Il maresciallo Domenico Leggiero è un esperto balistico e responsabile dell’Osservatorio Militare Comparto Difesa. «A oggi, non c’è un controllo efficace su ciò che si sperimenta all’interno dei poligoni. Tra l’altro si testano non solo armi ma anche altri tipi di prodotti: ad esempio, tubature per gas o petrolio. A Salto di Quirra si è riusciti a correggere questa situazione, a Torre Veneri no. Da una parte per mancanza di volontà politica, e dall’altra per riservare un’area con più ampio margine di manovra e continuare così a fare sperimentazione. E se in Sardegna il tratto di mare è isolato, a Torre Veneri in quelle acque si pesca tranquillamente. In fondo, quanta differenza può esserci tra l’uranio impoverito e tutto quel piombo che si butta in mare?»

Nonostante le rassicurazioni delle forze armate, ad oggi non è dato sapere di cosa siano fatti i residui presenti a terra e in mare a Torre Veneri. A sentire i pescatori che lavorano in queste zone, di sicuro c’è però l’impatto ambientale, anche se non saprebbero dire se sia colpa del poligono o se dipenda da altri fattori. Raccontano di mine cariche di tritolo depositate sul fondo, di ogive trovate fino a 60-62 metri di profondità, cioè fino a quattro chilometri dalla spiaggia, e di proiettili molto più grossi dei 105 millimetri usati di solito dagli italiani. Raccontano di missili che capitano nelle reti, e che vengono tenuti come zavorra nelle barche.

«Prima andavo verso Torre Veneri e facevo strage di pesci» racconta un pescatore «adesso capita di fare la pescata buona, ma non con la stessa frequenza». Poi, i ricci: «Chissà perché, ma quelli di questa zona sono amari.
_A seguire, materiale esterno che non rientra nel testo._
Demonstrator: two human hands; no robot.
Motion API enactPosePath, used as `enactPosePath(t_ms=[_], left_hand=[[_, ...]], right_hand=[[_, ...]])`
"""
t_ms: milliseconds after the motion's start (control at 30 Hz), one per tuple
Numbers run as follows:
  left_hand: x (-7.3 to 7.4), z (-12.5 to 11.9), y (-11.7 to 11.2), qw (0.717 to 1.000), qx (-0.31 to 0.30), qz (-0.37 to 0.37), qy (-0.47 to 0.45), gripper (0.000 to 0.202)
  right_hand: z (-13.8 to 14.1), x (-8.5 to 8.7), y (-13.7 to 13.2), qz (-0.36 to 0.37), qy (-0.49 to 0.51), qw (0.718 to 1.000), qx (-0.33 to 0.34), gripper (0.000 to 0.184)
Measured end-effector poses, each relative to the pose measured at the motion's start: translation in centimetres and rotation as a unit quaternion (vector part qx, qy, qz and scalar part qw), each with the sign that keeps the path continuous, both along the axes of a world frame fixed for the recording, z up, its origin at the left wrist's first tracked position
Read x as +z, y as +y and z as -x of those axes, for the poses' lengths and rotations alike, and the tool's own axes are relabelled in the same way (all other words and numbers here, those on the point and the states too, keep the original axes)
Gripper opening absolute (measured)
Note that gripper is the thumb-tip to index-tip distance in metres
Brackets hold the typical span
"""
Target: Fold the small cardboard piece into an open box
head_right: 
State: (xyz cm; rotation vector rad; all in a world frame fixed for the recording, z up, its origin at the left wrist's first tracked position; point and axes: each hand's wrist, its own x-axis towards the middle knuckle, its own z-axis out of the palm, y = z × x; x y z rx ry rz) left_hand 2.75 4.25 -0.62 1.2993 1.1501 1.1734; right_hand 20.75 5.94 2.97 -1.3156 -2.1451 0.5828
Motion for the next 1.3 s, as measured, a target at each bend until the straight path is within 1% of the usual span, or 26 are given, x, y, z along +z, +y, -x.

Noi non li mangiamo. Ogni giorno vado fino a Otranto per pescare i ricci. Il riccio è un brucatore, e può darsi che si scelga un’alga che si è sviluppata con le casse d’acqua scaricate dalle navi, oppure una che si è sviluppata con qualcosa che la rende amara. Prima questo sapore amaro lo sentivi solo nella zona militare, ora si è esteso sempre più, fino a Torre Chianca». Anche altri animali stanno scomparendo: «Prima nelle ogive appoggiate ai fondali spesso ci facevano la tana i polpi, ora non più. Prendevamo tantissime conchiglie di Ciprea, adesso non se ne trovano. Così pure le stelle marine, sparite. Tra l’altro, la zona militare dovrebbe essere la più popolosa, visto che è la meno battuta, invece non è così».